To oficjalne – YouTube zapewni wyższą jakość wideo i – przede wszystkim – ma ona być stała. Co ciekawe jednak, nie wszystkim użytkowników zmiana ta się podoba. Możliwe przy tym, że ich obawy są nieco przesadzone.
YouTube (domyślnie) stawia na AV1
Jakość filmów w internecie rośnie – wraz z jakością wyświetlaczy w smartfonach, tabletach czy laptopach. W związku z popularyzacją takich standardów, jak rozdzielczość 4K, wysoka częstotliwość odświeżania czy szeroki zakres tonalny (HDR), pojawiła się konieczność przejścia na nowe kodeki, które nie będą stanowić technicznego ograniczenia.
W ten sposób właśnie zrodził się kodek AV1. Już od dłuższego czasu dostępny jest on w serwisie YouTube, ale dopiero teraz staje się opcją domyślną.

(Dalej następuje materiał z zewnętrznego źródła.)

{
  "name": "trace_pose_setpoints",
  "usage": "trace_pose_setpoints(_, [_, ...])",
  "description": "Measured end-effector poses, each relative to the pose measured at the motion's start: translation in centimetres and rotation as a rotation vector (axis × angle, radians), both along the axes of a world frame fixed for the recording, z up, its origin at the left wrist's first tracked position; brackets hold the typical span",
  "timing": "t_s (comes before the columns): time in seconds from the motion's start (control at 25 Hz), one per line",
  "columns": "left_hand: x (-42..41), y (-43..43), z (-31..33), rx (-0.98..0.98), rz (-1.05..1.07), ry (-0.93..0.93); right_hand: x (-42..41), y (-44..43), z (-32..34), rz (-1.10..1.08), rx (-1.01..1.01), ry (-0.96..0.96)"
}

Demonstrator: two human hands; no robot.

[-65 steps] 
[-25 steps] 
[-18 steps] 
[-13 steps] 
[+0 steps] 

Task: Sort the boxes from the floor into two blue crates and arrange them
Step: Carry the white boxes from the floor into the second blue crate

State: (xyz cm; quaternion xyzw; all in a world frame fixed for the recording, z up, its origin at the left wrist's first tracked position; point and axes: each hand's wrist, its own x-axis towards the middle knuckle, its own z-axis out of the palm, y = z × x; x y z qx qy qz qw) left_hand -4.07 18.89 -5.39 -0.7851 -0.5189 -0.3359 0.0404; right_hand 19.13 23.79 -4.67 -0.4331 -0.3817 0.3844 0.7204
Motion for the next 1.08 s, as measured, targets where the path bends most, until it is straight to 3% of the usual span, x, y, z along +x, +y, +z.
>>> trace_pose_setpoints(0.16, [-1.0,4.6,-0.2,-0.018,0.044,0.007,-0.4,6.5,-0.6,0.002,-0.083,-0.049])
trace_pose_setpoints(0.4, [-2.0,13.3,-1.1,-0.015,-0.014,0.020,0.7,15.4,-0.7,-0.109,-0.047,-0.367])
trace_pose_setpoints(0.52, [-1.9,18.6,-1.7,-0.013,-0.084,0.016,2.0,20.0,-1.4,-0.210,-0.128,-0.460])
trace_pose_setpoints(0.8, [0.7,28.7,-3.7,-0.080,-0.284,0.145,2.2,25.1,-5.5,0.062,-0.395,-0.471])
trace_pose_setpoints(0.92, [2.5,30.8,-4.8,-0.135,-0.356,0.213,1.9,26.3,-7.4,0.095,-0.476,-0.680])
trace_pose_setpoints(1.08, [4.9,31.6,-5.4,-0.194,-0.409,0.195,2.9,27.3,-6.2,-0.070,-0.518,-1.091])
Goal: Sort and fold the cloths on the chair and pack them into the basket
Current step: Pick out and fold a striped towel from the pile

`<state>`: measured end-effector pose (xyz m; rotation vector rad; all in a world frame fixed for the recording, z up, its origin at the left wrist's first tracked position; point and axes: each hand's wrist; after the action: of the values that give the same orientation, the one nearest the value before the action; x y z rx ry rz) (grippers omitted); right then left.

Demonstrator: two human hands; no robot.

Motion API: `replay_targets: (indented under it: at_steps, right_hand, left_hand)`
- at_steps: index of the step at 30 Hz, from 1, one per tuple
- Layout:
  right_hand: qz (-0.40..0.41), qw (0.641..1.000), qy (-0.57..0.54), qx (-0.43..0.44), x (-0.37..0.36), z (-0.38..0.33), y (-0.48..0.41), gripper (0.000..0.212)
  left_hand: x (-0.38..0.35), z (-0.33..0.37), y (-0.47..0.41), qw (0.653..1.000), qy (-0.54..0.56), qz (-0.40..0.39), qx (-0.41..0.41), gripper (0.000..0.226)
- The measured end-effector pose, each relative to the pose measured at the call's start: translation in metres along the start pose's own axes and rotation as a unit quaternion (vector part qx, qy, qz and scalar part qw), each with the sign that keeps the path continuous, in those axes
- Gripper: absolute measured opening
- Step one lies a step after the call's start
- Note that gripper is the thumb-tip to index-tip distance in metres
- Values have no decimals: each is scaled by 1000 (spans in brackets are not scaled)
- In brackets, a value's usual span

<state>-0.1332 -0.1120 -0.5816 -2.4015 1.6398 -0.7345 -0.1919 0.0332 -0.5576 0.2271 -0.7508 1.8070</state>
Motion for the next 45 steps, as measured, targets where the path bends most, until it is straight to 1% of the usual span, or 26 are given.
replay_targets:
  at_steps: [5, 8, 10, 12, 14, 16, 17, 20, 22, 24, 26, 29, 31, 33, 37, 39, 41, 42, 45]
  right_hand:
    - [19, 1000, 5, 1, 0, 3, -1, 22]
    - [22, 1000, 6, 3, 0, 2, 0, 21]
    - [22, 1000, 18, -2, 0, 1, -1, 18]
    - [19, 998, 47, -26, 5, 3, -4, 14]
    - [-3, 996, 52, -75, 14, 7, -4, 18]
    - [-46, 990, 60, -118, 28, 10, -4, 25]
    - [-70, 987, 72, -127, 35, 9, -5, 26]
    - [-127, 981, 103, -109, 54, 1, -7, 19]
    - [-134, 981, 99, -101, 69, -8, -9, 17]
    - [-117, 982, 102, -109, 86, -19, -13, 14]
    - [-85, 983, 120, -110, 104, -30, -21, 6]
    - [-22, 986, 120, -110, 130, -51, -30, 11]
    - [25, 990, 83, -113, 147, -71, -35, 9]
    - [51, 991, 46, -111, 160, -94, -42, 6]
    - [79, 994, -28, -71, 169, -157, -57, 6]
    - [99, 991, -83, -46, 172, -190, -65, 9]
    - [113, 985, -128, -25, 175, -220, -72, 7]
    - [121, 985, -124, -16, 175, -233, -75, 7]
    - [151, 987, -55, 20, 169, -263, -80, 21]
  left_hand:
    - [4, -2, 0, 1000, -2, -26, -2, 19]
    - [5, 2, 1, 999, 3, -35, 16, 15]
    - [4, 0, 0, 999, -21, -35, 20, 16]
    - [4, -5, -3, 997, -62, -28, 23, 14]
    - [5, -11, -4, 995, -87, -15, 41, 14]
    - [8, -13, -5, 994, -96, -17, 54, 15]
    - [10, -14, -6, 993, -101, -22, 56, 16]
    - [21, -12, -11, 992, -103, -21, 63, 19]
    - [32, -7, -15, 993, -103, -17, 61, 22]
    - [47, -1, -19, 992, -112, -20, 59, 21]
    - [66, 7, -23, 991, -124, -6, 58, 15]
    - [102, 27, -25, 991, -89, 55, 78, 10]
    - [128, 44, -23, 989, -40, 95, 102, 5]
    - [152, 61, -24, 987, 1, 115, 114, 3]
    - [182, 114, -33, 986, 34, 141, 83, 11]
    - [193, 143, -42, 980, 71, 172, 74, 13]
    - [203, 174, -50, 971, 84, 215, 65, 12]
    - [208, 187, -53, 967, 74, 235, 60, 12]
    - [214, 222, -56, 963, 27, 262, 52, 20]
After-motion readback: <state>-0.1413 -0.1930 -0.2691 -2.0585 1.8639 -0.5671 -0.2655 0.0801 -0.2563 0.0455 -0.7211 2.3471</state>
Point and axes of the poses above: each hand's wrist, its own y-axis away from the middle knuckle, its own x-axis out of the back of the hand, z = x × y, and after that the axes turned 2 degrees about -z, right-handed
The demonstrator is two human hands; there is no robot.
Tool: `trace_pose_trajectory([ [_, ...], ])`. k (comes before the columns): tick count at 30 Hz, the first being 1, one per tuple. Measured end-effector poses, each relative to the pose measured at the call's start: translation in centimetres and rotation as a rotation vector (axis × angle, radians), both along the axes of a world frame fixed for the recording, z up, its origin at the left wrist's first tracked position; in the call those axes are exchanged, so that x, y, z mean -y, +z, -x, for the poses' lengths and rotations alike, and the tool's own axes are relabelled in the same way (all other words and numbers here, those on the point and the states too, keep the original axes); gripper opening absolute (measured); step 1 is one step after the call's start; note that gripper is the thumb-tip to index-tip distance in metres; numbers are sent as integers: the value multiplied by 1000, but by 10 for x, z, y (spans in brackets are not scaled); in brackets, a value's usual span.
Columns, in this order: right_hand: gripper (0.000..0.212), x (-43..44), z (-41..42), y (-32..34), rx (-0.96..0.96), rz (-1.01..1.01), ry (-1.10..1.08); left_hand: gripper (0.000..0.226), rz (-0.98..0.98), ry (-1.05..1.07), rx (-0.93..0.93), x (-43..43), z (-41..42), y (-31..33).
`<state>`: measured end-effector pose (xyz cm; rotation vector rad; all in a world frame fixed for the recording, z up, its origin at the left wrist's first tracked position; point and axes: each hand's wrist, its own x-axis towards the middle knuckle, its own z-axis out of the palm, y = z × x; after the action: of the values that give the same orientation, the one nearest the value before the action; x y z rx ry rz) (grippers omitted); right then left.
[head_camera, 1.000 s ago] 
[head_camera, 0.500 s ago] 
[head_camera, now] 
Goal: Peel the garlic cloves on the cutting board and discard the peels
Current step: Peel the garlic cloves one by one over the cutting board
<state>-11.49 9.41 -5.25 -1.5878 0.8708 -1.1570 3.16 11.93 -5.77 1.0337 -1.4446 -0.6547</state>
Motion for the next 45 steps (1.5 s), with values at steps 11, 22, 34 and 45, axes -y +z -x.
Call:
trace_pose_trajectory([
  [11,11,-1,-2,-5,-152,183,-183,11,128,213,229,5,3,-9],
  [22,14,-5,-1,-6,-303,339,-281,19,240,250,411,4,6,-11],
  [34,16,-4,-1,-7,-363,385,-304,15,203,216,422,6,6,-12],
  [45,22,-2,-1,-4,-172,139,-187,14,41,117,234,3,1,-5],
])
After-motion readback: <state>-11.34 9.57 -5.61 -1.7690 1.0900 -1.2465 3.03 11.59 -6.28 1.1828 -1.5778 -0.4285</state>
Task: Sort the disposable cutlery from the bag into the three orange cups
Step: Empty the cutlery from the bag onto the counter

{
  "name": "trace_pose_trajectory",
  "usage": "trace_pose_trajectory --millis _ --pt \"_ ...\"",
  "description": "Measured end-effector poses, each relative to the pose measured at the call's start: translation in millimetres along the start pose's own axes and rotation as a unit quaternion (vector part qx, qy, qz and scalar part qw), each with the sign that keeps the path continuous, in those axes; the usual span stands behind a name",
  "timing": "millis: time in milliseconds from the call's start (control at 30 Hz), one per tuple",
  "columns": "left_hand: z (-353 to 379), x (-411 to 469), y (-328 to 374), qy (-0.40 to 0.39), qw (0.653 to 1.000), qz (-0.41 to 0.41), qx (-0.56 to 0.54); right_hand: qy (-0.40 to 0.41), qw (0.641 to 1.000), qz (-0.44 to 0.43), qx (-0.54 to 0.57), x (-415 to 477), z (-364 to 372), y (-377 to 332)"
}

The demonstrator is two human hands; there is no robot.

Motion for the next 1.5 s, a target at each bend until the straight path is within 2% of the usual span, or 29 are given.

Równocześnie Arif Dikici z zespołu Android Video and Image Codecs w Google oficjalnie ogłosił, że wszystkie urządzenia z systemem Android 12 lub nowszym otrzymają dekoder AV1 o nazwie libdav1d, który został opracowany przez ekipę odpowiedzialną za popularny odtwarzacz VLC. Dzięki temu smartfony i tablety mają sobie bez problemu radzić z tym domyślnym teraz formatem.
Na temat AV1 warto powiedzieć nieco więcej. To w nim właśnie bowiem widzi się jeden z kluczowych elementów na drodze do popularyzacji streamingu. Jego największą mocą jest możliwość utrzymania wysokiej jakości wideo podczas kompresji i dekodowania oraz utrzymywanie jej przez cały czas. Krótko mówiąc: użytkownicy mogą liczyć na lepiej wyglądające filmy w każdej sytuacji.
Użytkownicy mają w związku z tym obawy
Zmiana wprowadzana w serwisie YouTube nie wszystkim jednak przypadła do gustu, jak podaje serwis Android Police. Część użytkowników obawia się, że ze względu na większe zapotrzebowanie na moc obliczeniową, akumulatory w smartfonach będą wyładowywać się jeszcze szybciej podczas oglądania filmów.
Warto jednak w tym miejscu wspomnieć, że Google ze swoją zmianą w serwisie YouTube wcale nie jest pionierem. Już w 2020 roku na domyślne aktywowanie AV1 na Androidzie zdecydował się Netflix. I wydaje się, że nie spowodowało to tak dużego zamieszania, jakie teraz wróżą sceptycy.